> [PROBLEM DETAILS] An exact copy of all records is expected, minus the images.

[Stored data entries]
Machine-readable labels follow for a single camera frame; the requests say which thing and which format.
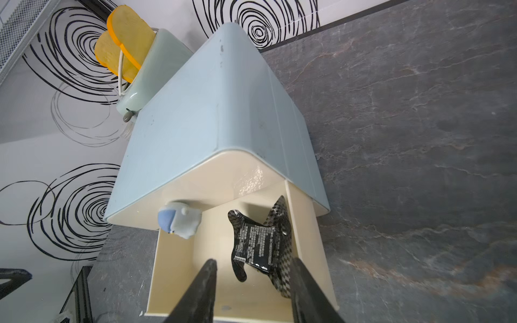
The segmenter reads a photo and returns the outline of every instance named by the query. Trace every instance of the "metal mesh basket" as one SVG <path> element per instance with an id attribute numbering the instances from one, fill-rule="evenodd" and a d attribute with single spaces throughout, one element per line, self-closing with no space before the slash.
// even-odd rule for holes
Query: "metal mesh basket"
<path id="1" fill-rule="evenodd" d="M 21 0 L 0 29 L 0 84 L 59 0 Z"/>

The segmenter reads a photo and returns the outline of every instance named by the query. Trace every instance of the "wall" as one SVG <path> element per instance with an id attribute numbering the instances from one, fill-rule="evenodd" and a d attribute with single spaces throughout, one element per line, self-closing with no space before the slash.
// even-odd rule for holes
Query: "wall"
<path id="1" fill-rule="evenodd" d="M 93 52 L 104 30 L 63 0 L 0 87 L 0 268 L 32 275 L 0 299 L 3 323 L 50 321 L 110 230 L 127 141 L 116 78 Z"/>
<path id="2" fill-rule="evenodd" d="M 196 51 L 223 22 L 240 24 L 257 48 L 263 49 L 385 1 L 115 0 L 114 3 L 130 6 L 151 27 L 168 29 Z"/>

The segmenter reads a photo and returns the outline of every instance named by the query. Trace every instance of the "black snack packet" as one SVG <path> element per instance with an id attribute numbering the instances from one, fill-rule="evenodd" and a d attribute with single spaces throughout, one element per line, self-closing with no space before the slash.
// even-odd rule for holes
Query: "black snack packet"
<path id="1" fill-rule="evenodd" d="M 239 210 L 228 212 L 234 231 L 232 267 L 237 279 L 246 281 L 244 263 L 269 276 L 283 297 L 290 298 L 289 268 L 293 257 L 291 223 L 285 198 L 280 196 L 264 224 Z"/>

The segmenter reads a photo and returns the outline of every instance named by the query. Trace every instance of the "white cable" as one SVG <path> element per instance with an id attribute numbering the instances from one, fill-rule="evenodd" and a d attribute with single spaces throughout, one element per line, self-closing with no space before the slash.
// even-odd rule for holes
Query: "white cable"
<path id="1" fill-rule="evenodd" d="M 118 96 L 122 96 L 122 59 L 124 53 L 120 50 L 120 56 L 118 57 Z"/>

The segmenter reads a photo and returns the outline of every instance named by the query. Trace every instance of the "gray marble countertop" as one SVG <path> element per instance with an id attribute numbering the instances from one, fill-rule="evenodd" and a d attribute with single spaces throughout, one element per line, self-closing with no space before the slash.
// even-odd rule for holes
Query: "gray marble countertop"
<path id="1" fill-rule="evenodd" d="M 306 118 L 347 322 L 517 321 L 517 5 L 411 0 L 265 52 Z M 95 322 L 144 313 L 157 232 L 114 227 Z"/>

> [SOLUTION TO THIS PROBLEM]
Machine-readable labels follow for a single camera frame; the requests say which thing and which format.
The segmenter reads a photo and returns the outline of every instance named by the query. Trace every instance of the "metal mesh basket" as one SVG <path> element per instance with an id attribute numbering the instances from one, fill-rule="evenodd" and a d attribute with single spaces throughout, one element per line, self-closing with no space before the slash.
// even-odd rule for holes
Query: "metal mesh basket"
<path id="1" fill-rule="evenodd" d="M 21 0 L 0 29 L 0 84 L 59 0 Z"/>

The segmenter reads a photo and returns the outline of every instance named by the query. Trace every instance of the "wall" as one SVG <path> element per instance with an id attribute numbering the instances from one, fill-rule="evenodd" and a d attribute with single spaces throughout, one element per line, self-closing with no space before the slash.
// even-odd rule for holes
Query: "wall"
<path id="1" fill-rule="evenodd" d="M 93 52 L 104 30 L 63 0 L 0 87 L 0 268 L 32 275 L 0 299 L 3 323 L 50 321 L 110 230 L 127 141 L 116 78 Z"/>
<path id="2" fill-rule="evenodd" d="M 196 51 L 223 22 L 240 24 L 257 48 L 263 49 L 385 1 L 115 0 L 114 3 L 130 6 L 151 27 L 168 29 Z"/>

The segmenter reads a photo and returns the outline of every instance named by the query. Trace every instance of the "black snack packet" as one SVG <path> element per instance with an id attribute numbering the instances from one, fill-rule="evenodd" and a d attribute with single spaces throughout, one element per line, self-closing with no space before the slash.
// even-odd rule for holes
Query: "black snack packet"
<path id="1" fill-rule="evenodd" d="M 239 210 L 228 212 L 234 231 L 232 267 L 237 279 L 246 281 L 244 263 L 269 276 L 283 297 L 290 298 L 289 268 L 293 257 L 291 223 L 285 198 L 280 196 L 264 224 Z"/>

The segmenter reads a photo and returns the outline of every instance named by the query. Trace every instance of the "white cable" as one SVG <path> element per instance with an id attribute numbering the instances from one, fill-rule="evenodd" and a d attribute with single spaces throughout, one element per line, self-closing with no space before the slash.
// even-odd rule for holes
Query: "white cable"
<path id="1" fill-rule="evenodd" d="M 118 96 L 122 96 L 122 59 L 124 53 L 120 50 L 120 56 L 118 57 Z"/>

The segmenter reads a photo and returns the outline of every instance named by the query. Trace every instance of the "gray marble countertop" as one SVG <path> element per instance with an id attribute numbering the instances from one, fill-rule="evenodd" and a d attribute with single spaces throughout, one element per line, self-closing with no space before the slash.
// even-odd rule for holes
Query: "gray marble countertop"
<path id="1" fill-rule="evenodd" d="M 306 118 L 347 322 L 517 321 L 517 5 L 411 0 L 265 52 Z M 95 322 L 144 313 L 157 232 L 114 227 Z"/>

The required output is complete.